J’entends déjà les fustigateurs du cinéma français se moquer, pointer les frères Larrieu en se tenant le ventre, dire que décidemment, on ne saura jamais faire de films d’anticipation, ni de films catastrophe, qu’on est des buses en effets spéciaux et la risée du monde entier. Ce à quoi ton amie chômeuse s’empresse de répondre : Les derniers jours du monde n’est pas un film de genre.

Certes, les signes de la fin du monde n’ont rien de terrifiant, on aurait même plutôt tendance à sourire avec le héros qui regarde sans moufter les hommes tomber autour de lui. Certes, on n’aura aucune explication de ce qui provoque l’effondrement de la Terre. Mais n’est-ce pas la preuve que ce n’est pas l’objet du film ? Chez les frères Larrieu,  la fin du monde fournit seulement un contexte, un décorum, à une histoire d’amour tout ce qu’il y a de plus banal.

S’il faut fustiger l’histoire d’amour ou le principe selon lequel on baise dans tous les sens pour oublier qu’on va mourir, là oui, je veux bien. Moi qui aime tant Mathieu Amalric, je commence à en avoir raz-la-touffette de le voir dans des rôles de séducteur malgré lui, je suis fatiguée de compter les femmes qui se jettent dans ses bras sans la plus petite raison valable. Même si comme toutes les autres, je suis séduite par sa diction, par son érudition nonchalante, par ses yeux de chiens fatigués, j’ai quand même envie de dire « et oh, ça va bien comme ça » parce que non, Mathieu Amalric n’est quand même pas Ricardo Scamarcio, et oui, il passe pour un tout petit garçon à côté de l’attirail impressionnant de Sergi Lopez, et non, on ne va pas faire semblant de ne pas avoir remarqué que dans ce film, on voit les bites et les chattes de tout le monde.

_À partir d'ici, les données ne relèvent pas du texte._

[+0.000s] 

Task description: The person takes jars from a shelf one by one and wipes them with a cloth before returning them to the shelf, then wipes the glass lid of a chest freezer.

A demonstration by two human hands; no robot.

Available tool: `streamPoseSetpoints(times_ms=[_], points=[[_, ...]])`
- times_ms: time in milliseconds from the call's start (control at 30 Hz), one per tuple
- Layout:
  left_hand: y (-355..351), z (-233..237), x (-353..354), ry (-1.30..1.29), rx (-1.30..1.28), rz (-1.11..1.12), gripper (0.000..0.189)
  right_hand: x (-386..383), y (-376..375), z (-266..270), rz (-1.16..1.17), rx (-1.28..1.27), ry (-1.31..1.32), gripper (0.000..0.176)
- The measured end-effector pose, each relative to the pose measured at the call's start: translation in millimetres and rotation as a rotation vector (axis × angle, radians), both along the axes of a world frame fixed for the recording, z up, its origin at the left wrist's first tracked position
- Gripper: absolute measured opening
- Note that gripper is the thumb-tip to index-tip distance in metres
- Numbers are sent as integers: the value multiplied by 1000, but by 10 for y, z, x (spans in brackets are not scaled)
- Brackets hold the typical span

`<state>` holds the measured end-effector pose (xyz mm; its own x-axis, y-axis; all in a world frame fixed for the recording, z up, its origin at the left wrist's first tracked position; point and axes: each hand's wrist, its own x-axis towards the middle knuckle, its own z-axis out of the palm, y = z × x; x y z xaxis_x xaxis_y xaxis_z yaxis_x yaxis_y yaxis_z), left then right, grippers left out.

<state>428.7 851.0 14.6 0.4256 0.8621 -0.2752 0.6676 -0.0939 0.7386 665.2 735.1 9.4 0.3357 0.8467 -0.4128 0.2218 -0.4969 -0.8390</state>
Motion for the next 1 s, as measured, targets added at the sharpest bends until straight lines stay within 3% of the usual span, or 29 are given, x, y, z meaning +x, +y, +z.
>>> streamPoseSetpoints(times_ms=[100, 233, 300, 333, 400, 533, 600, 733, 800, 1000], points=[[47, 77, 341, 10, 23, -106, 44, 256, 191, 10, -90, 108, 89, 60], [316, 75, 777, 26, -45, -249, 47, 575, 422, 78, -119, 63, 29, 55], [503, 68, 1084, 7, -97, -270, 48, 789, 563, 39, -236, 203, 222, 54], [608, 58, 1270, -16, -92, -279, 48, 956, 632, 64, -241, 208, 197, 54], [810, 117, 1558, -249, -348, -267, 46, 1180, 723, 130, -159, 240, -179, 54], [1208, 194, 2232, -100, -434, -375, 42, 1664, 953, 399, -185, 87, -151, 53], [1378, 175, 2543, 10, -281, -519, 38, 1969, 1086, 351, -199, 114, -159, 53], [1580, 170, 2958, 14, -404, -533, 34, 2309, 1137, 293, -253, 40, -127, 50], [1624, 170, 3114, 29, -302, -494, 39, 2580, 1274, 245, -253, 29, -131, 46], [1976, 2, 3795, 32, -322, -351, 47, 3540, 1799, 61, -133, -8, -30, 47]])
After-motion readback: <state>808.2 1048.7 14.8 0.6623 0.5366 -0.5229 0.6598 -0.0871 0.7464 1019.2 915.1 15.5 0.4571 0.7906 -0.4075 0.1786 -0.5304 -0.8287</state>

Ton amie chômeuse a énormément de mal à formuler un jugement sur ce film. Je dirais avec la précision et l’honnêteté intellectuelle qui me caractérisent que ce n’est pas vraiment nul, mais que ce n’est pas bien non plus. Mais dans tous les cas, c’est trop long, et ça, c’est déjà une information qui sera utile à Sonia.